TASK BRIEF: Copy out the entries word for word, leaving images aside.

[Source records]
───

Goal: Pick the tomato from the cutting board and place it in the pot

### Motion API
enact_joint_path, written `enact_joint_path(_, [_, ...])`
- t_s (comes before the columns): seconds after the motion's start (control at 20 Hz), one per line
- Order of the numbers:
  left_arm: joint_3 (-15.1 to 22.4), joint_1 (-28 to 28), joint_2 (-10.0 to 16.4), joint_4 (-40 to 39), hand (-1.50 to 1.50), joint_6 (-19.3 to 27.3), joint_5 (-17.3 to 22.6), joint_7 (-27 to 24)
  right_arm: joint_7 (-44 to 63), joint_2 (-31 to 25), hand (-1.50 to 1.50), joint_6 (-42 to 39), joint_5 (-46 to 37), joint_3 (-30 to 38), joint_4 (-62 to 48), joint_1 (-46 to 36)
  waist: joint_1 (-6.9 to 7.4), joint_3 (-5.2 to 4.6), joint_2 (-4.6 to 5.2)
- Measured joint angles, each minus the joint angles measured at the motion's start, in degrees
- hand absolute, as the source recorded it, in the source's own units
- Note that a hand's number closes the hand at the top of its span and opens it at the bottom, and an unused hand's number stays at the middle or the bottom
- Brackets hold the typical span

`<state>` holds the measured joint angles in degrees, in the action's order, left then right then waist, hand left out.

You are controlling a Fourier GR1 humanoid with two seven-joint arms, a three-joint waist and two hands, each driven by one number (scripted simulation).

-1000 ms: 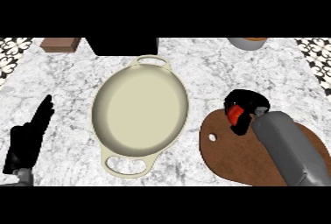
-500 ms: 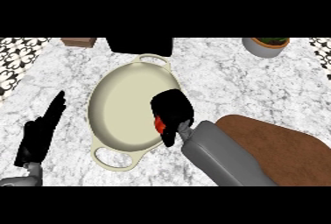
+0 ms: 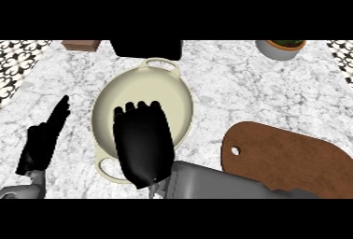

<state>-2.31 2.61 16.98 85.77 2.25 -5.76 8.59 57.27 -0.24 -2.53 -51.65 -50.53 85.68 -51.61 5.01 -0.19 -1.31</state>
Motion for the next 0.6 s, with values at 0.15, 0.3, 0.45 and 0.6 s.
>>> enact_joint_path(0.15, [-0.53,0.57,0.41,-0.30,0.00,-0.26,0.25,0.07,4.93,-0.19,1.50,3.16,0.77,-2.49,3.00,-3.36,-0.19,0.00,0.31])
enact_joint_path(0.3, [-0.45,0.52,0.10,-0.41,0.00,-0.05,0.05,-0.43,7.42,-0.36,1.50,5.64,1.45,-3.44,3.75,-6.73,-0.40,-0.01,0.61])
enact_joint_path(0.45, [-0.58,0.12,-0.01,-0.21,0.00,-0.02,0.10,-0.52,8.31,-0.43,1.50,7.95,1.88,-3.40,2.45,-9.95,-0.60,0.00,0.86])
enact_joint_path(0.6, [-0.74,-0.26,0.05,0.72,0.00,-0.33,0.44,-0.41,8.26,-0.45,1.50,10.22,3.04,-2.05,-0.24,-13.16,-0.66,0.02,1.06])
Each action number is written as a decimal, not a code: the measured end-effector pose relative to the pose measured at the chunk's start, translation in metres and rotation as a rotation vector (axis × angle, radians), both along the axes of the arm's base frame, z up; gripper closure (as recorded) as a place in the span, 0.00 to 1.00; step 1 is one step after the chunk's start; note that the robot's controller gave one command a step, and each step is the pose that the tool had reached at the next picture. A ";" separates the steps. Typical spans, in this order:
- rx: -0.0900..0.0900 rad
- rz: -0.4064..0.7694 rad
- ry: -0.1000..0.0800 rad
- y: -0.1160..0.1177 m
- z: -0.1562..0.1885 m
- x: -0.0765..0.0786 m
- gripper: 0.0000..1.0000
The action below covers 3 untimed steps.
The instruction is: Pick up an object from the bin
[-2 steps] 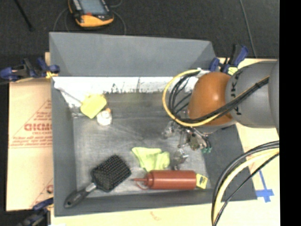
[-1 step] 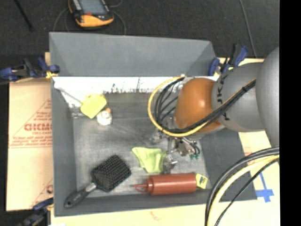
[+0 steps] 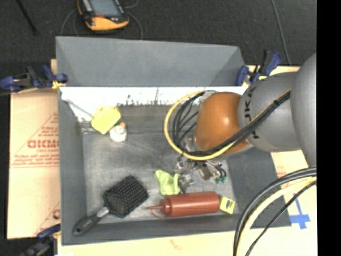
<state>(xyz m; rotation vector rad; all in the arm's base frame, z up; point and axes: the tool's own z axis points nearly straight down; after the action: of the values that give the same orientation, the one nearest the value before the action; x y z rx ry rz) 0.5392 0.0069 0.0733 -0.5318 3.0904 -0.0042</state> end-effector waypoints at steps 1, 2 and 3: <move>0.000 0.001 0.000 0.000 0.000 0.000 1.00; 0.001 -0.002 0.002 0.015 0.117 0.014 1.00; 0.001 -0.001 0.002 0.015 0.117 0.014 1.00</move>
Offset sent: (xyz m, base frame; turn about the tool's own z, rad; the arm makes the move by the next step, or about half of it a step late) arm 0.0130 0.0166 0.1164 0.0052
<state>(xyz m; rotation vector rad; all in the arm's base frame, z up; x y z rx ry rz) 0.5533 0.0220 0.1903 -0.5302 3.0929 -0.0028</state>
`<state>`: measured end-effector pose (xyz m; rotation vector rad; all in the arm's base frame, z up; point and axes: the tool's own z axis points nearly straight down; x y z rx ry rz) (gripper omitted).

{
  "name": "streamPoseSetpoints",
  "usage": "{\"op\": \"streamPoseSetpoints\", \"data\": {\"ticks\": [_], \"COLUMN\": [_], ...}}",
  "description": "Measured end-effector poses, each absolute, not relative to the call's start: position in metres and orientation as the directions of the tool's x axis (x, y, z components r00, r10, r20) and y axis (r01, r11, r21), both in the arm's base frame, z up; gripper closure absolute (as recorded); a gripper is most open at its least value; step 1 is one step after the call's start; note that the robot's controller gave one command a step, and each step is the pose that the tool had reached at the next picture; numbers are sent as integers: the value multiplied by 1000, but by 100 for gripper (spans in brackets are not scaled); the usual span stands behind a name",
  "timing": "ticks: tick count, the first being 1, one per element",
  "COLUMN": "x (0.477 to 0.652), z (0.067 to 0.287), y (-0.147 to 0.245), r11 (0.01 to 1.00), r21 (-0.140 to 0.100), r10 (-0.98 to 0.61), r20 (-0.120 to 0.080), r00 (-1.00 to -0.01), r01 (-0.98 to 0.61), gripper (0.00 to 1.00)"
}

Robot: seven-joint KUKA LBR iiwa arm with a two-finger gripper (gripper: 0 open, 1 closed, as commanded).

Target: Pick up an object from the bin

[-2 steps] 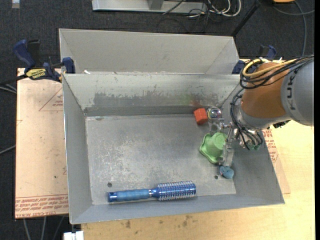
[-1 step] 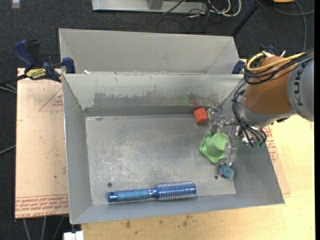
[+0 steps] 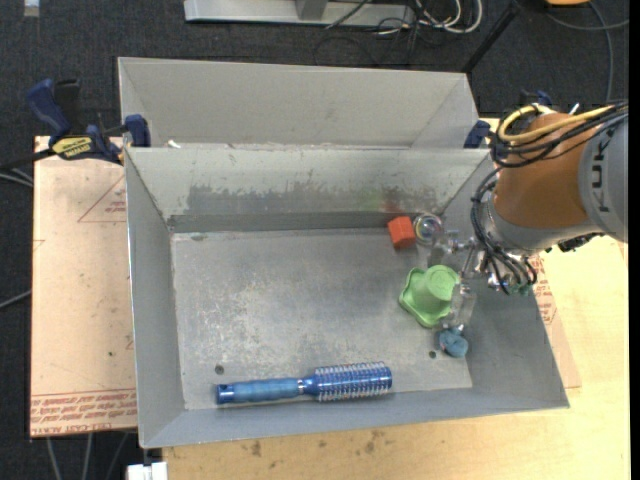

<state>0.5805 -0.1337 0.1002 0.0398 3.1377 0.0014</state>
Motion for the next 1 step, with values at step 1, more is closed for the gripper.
{"op": "streamPoseSetpoints", "data": {"ticks": [1], "x": [568], "z": [71], "y": [-132], "r11": [958], "r21": [2], "r10": [286], "r20": [-7], "r00": [-958], "r01": [285], "gripper": [0]}}
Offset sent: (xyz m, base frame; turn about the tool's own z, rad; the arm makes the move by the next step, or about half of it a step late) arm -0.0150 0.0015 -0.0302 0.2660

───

TASK RESULT:
Goal: Pick the tomato from the cutting board and place it in the pot

### Motion API
enact_joint_path, written `enact_joint_path(_, [_, ...])`
- t_s (comes before the columns): seconds after the motion's start (control at 20 Hz), one per line
- Order of the numbers:
  left_arm: joint_3 (-15.1 to 22.4), joint_1 (-28 to 28), joint_2 (-10.0 to 16.4), joint_4 (-40 to 39), hand (-1.50 to 1.50), joint_6 (-19.3 to 27.3), joint_5 (-17.3 to 22.6), joint_7 (-27 to 24)
  right_arm: joint_7 (-44 to 63), joint_2 (-31 to 25), hand (-1.50 to 1.50), joint_6 (-42 to 39), joint_5 (-46 to 37), joint_3 (-30 to 38), joint_4 (-62 to 48), joint_1 (-46 to 36)
  waist: joint_1 (-6.9 to 7.4), joint_3 (-5.2 to 4.6), joint_2 (-4.6 to 5.2)
- Measured joint angles, each minus the joint angles measured at the motion's start, in degrees
- hand absolute, as the source recorded it, in the source's own units
- Note that a hand's number closes the hand at the top of its span and opens it at the bottom, and an unused hand's number stays at the middle or the bottom
- Brackets hold the typical span

`<state>` holds the measured joint angles in degrees, in the action's order, left then right then waist, hand left out.

You are controlling a Fourier GR1 humanoid with two seven-joint arms, a three-joint waist and two hands, each driven by one number (scripted simulation).

-1000 ms: 
-500 ms: 
+0 ms: 

<state>-2.31 2.61 16.98 85.77 2.25 -5.76 8.59 57.27 -0.24 -2.53 -51.65 -50.53 85.68 -51.61 5.01 -0.19 -1.31</state>
Motion for the next 0.6 s, with values at 0.15, 0.3, 0.45 and 0.6 s.
>>> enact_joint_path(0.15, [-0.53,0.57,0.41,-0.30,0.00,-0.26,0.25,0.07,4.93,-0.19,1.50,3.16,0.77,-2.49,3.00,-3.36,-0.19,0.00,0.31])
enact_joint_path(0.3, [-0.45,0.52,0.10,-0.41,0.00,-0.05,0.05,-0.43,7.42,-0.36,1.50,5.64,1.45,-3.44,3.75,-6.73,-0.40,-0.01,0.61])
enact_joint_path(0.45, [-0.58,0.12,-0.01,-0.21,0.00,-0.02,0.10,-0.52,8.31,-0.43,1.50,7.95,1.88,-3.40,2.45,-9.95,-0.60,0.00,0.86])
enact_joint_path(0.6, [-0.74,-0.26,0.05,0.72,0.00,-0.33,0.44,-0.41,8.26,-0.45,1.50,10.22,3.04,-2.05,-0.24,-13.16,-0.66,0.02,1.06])
Each action number is written as a decimal, not a code: the measured end-effector pose relative to the pose measured at the chunk's start, translation in metres and rotation as a rotation vector (axis × angle, radians), both along the axes of the arm's base frame, z up; gripper closure (as recorded) as a place in the span, 0.00 to 1.00; step 1 is one step after the chunk's start; note that the robot's controller gave one command a step, and each step is the pose that the tool had reached at the next picture. A ";" separates the steps. Typical spans, in this order:
- rx: -0.0900..0.0900 rad
- rz: -0.4064..0.7694 rad
- ry: -0.1000..0.0800 rad
- y: -0.1160..0.1177 m
- z: -0.1562..0.1885 m
- x: -0.0765..0.0786 m
- gripper: 0.0000..1.0000
The action below covers 3 untimed steps.
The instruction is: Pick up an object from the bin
[-2 steps] 
[-1 step] 
[+0 steps] 
<state>(xyz m; rotation vector rad; all in the arm's base frame, z up; point and axes: the tool's own z axis points nearly straight down; after the action: of the values that give the same orientation, the one nearest the value before the action; x y z rx ry rz) 0.5392 0.0069 0.0733 -0.5318 3.0904 -0.0042</state> end-effector waypoints at steps 1, 2 and 3: <move>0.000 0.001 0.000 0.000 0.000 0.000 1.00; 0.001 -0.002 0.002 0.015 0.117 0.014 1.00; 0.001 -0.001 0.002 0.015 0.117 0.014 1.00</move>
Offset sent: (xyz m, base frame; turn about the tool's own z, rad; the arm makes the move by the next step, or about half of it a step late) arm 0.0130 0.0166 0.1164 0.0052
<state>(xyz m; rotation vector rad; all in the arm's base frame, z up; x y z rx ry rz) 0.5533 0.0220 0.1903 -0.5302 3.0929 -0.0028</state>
`<state>`: measured end-effector pose (xyz m; rotation vector rad; all in the arm's base frame, z up; point and axes: the tool's own z axis points nearly straight down; x y z rx ry rz) (gripper omitted).

{
  "name": "streamPoseSetpoints",
  "usage": "{\"op\": \"streamPoseSetpoints\", \"data\": {\"ticks\": [_], \"COLUMN\": [_], ...}}",
  "description": "Measured end-effector poses, each absolute, not relative to the call's start: position in metres and orientation as the directions of the tool's x axis (x, y, z components r00, r10, r20) and y axis (r01, r11, r21), both in the arm's base frame, z up; gripper closure absolute (as recorded); a gripper is most open at its least value; step 1 is one step after the call's start; note that the robot's controller gave one command a step, and each step is the pose that the tool had reached at the next picture; numbers are sent as integers: the value multiplied by 1000, but by 100 for gripper (spans in brackets are not scaled); the usual span stands behind a name",
  "timing": "ticks: tick count, the first being 1, one per element",
  "COLUMN": "x (0.477 to 0.652), z (0.067 to 0.287), y (-0.147 to 0.245), r11 (0.01 to 1.00), r21 (-0.140 to 0.100), r10 (-0.98 to 0.61), r20 (-0.120 to 0.080), r00 (-1.00 to -0.01), r01 (-0.98 to 0.61), gripper (0.00 to 1.00)"
}

Robot: seven-joint KUKA LBR iiwa arm with a two-finger gripper (gripper: 0 open, 1 closed, as commanded).

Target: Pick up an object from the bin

[-2 steps] 
[-1 step] 
[+0 steps] 

<state>0.5805 -0.1337 0.1002 0.0398 3.1377 0.0014</state>
Motion for the next 1 step, with values at step 1, more is closed for the gripper.
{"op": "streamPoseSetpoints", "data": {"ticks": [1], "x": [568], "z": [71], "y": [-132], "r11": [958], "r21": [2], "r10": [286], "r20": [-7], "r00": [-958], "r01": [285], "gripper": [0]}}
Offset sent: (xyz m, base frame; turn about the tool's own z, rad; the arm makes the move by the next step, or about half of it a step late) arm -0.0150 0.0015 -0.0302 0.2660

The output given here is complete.